**Work item:** Could the data below be printed out exactly, with the pictures left out?

**Given data:**
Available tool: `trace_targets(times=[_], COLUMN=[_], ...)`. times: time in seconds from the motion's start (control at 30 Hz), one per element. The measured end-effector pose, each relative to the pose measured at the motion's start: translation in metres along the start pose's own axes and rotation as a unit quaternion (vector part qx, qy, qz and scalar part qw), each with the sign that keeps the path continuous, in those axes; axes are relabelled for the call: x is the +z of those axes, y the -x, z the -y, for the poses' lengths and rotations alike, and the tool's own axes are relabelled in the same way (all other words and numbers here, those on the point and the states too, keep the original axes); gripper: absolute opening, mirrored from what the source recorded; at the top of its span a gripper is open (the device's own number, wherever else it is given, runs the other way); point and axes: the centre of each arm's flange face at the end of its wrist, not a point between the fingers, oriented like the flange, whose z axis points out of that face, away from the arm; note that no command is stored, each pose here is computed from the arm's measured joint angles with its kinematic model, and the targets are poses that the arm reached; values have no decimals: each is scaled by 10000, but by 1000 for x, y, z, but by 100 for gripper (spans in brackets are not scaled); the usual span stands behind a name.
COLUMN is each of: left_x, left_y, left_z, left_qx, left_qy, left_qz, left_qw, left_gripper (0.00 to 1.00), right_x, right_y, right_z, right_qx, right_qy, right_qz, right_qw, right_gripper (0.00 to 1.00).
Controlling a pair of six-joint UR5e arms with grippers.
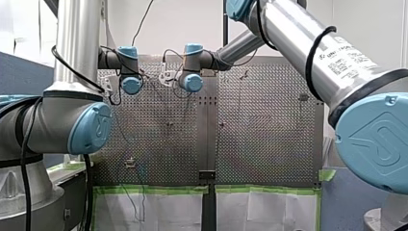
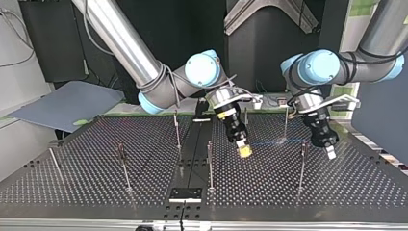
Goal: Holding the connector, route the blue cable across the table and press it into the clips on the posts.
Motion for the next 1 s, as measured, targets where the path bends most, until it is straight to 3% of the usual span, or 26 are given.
trace_targets(times=[0.33, 0.73, 1.0], left_x=[18, 36, 41], left_y=[-24, -25, -42], left_z=[-4, -4, -10], left_qx=[43, -121, -108], left_qy=[-182, -483, -419], left_qz=[-131, 5, -144], left_qw=[9997, 9988, 9990], left_gripper=[0, 0, 0], right_x=[9, 17, 26], right_y=[-9, -25, -44], right_z=[-6, -8, -12], right_qx=[-3, 9, 16], right_qy=[39, 53, 78], right_qz=[-119, -271, -379], right_qw=[9999, 9996, 9992], right_gripper=[0, 0, 0])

**Written answer:**
Available tool: `trace_targets(times=[_], COLUMN=[_], ...)`. times: time in seconds from the motion's start (control at 30 Hz), one per element. The measured end-effector pose, each relative to the pose measured at the motion's start: translation in metres along the start pose's own axes and rotation as a unit quaternion (vector part qx, qy, qz and scalar part qw), each with the sign that keeps the path continuous, in those axes; axes are relabelled for the call: x is the +z of those axes, y the -x, z the -y, for the poses' lengths and rotations alike, and the tool's own axes are relabelled in the same way (all other words and numbers here, those on the point and the states too, keep the original axes); gripper: absolute opening, mirrored from what the source recorded; at the top of its span a gripper is open (the device's own number, wherever else it is given, runs the other way); point and axes: the centre of each arm's flange face at the end of its wrist, not a point between the fingers, oriented like the flange, whose z axis points out of that face, away from the arm; note that no command is stored, each pose here is computed from the arm's measured joint angles with its kinematic model, and the targets are poses that the arm reached; values have no decimals: each is scaled by 10000, but by 1000 for x, y, z, but by 100 for gripper (spans in brackets are not scaled); the usual span stands behind a name.
COLUMN is each of: left_x, left_y, left_z, left_qx, left_qy, left_qz, left_qw, left_gripper (0.00 to 1.00), right_x, right_y, right_z, right_qx, right_qy, right_qz, right_qw, right_gripper (0.00 to 1.00).
Controlling a pair of six-joint UR5e arms with grippers.
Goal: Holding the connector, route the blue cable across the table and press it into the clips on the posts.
Motion for the next 1 s, as measured, targets where the path bends most, until it is straight to 3% of the usual span, or 26 are given.
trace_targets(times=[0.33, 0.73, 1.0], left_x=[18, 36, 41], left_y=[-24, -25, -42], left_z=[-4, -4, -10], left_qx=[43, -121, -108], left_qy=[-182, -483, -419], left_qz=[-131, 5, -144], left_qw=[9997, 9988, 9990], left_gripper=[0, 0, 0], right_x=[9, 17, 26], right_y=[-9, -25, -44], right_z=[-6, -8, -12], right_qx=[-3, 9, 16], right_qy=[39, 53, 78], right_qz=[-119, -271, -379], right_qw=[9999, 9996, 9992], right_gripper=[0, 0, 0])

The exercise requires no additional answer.